Khlynt didn’t flinch at the tone or the shift in weight behind the words. If anything, the sharpness seemed to confirm something he already understood. He watched Kaelen carefully, not with challenge, but with a kind of settled clarity that came from having stood in too many rooms where someone had to choose whether to hold or change. When he finally spoke, his voice was even, low, and without ceremony. "Good. We can speak plain now," he said, with a small nod, "You’ve made something that works, that’s clear enough. But tools aren’t sacred, Petty Officer. They age. They strain. And the worst ones are the ones that keep functioning long after they’ve stopped doing what you really need them to." He paused, to allow the words to sink in as he watched the other man closely, studying his face. "I’m not here to dismantle anything. But if you’re the man who runs diagnostics before things rupture, then you know what I’m asking. When the system starts to fail, do you patch it...or do you upgrade?"

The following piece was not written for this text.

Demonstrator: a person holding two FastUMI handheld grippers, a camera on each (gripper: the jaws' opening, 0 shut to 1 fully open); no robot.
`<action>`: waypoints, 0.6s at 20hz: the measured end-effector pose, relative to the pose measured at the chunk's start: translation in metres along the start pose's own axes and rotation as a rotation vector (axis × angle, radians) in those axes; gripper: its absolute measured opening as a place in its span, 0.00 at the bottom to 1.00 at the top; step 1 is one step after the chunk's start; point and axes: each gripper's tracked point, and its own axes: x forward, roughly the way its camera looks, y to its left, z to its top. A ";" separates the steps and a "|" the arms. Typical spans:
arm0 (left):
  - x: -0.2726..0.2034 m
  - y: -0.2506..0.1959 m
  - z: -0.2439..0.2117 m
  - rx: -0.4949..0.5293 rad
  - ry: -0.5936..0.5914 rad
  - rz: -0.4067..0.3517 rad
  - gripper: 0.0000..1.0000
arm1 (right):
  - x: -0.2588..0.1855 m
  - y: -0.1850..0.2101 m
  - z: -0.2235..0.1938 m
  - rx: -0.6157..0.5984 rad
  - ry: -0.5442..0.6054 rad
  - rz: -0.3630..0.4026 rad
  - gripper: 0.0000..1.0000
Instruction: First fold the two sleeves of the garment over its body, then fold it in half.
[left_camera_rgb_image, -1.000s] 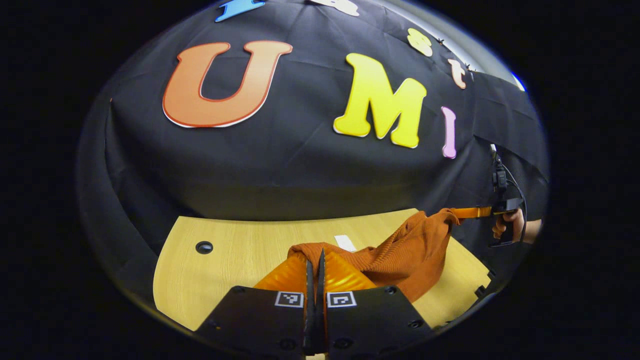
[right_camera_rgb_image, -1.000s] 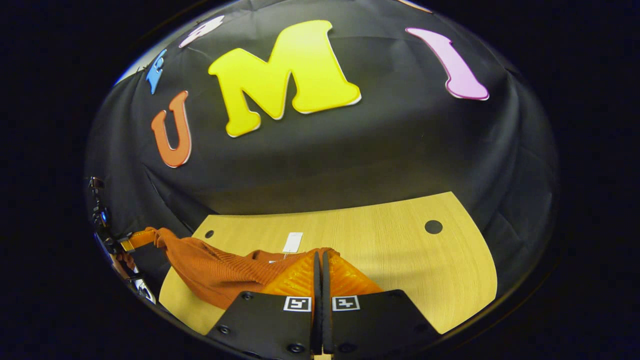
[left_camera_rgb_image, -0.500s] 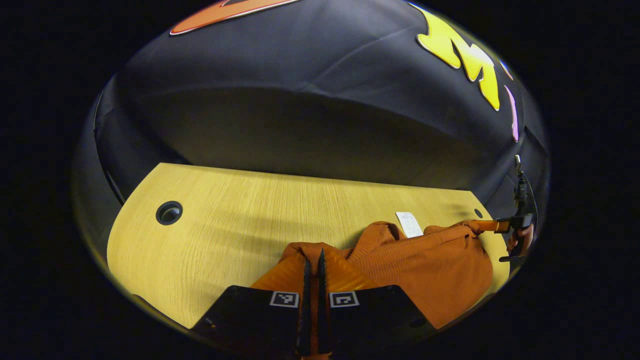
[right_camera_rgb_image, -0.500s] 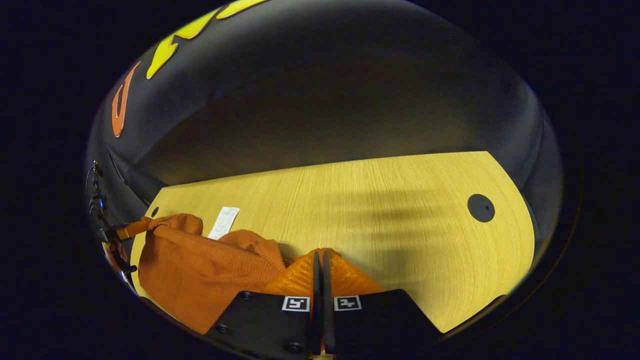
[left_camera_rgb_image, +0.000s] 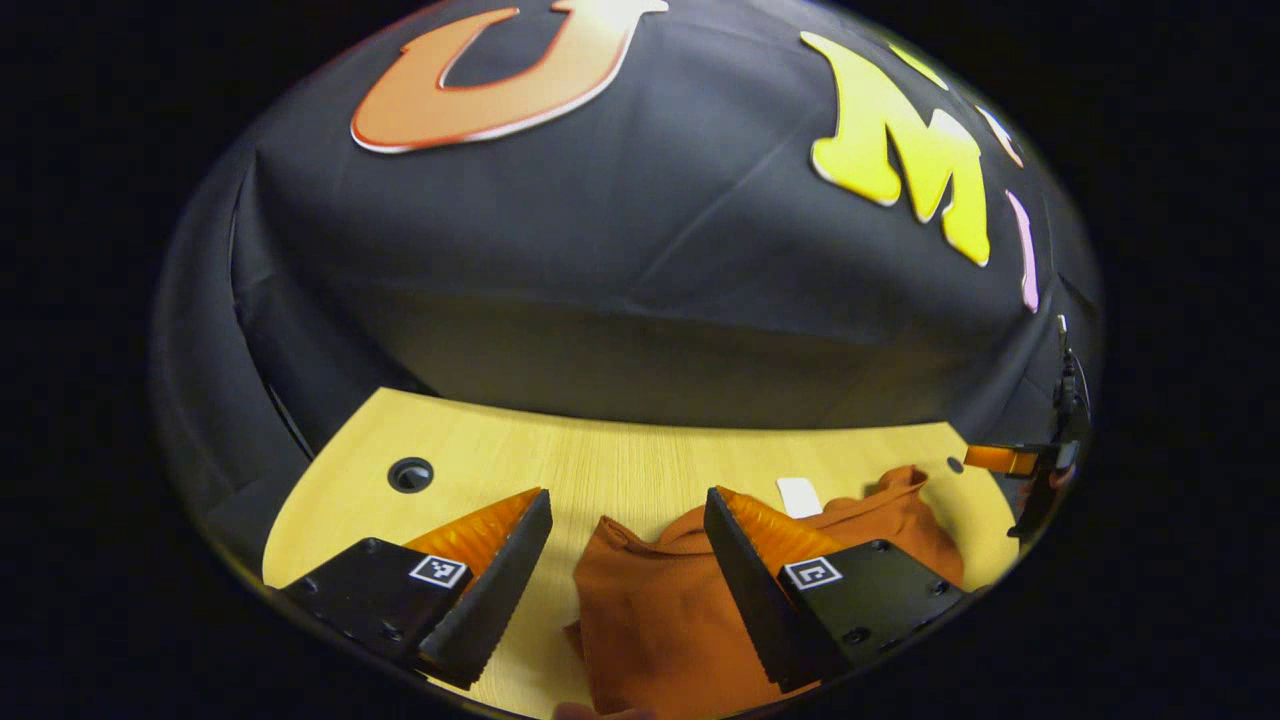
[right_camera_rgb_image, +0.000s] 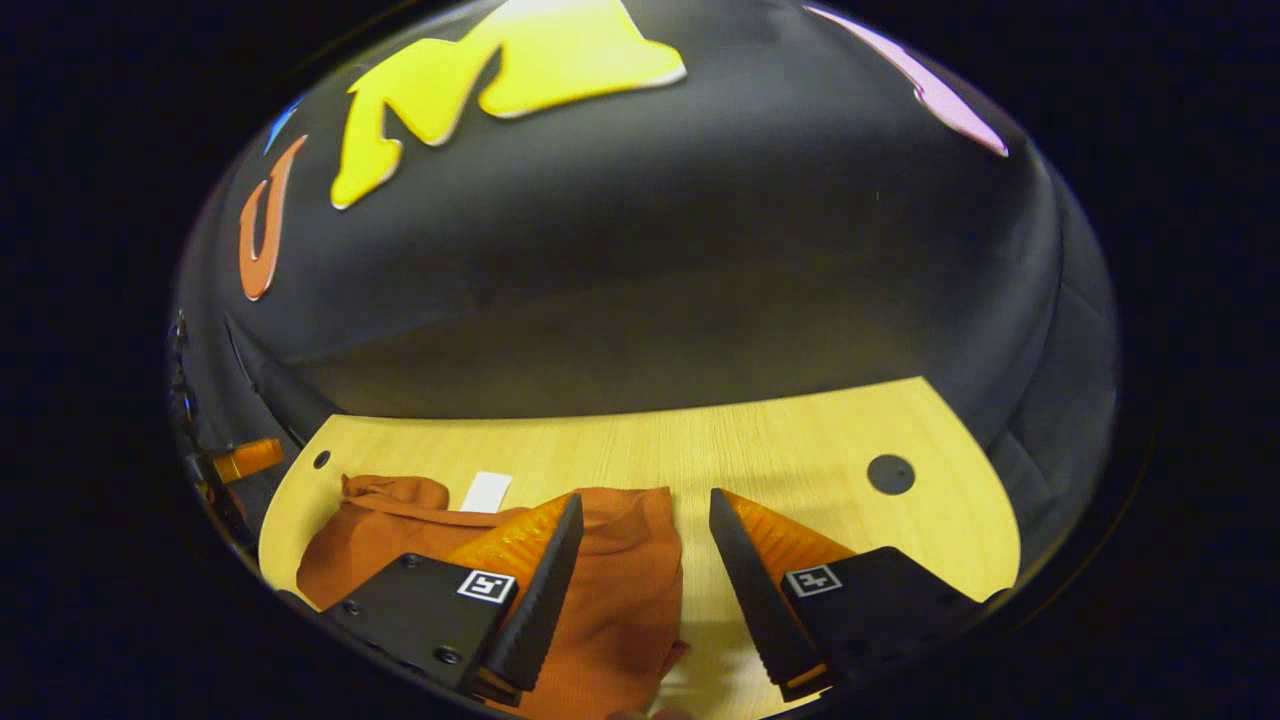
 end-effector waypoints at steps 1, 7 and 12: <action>-0.030 0.001 0.026 -0.005 -0.076 0.025 0.99 | -0.030 0.014 0.014 -0.041 -0.059 -0.009 0.83; -0.250 -0.062 0.092 0.062 -0.364 0.031 0.98 | -0.273 0.119 0.084 -0.099 -0.462 0.013 0.88; -0.347 -0.094 0.057 0.067 -0.429 0.003 0.98 | -0.393 0.132 0.055 -0.025 -0.551 -0.029 0.91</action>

Kaelen stayed silent for a long moment, his solid black eyes fixed on the Counselor. In the quiet of the office, he could hear the faint, rhythmic pulse of the ship’s life support systems through the deck plates, a sound that usually brought him comfort. But now, it felt like an accusation.

He understood the metaphor perfectly. He was a man who lived by the manual, who believed in preventative maintenance and structural integrity. Khlynt wasn't just questioning his lifestyle; he was pointing out a flaw in the design of his own mind.

"You're talking about the threshold of failure," Kaelen said, his voice regaining its steady, melodic Risan cadence, though the defensiveness hadn't entirely vanished. "In engineering, we call it material fatigue. You don't always see the cracks until the hull loses pressure."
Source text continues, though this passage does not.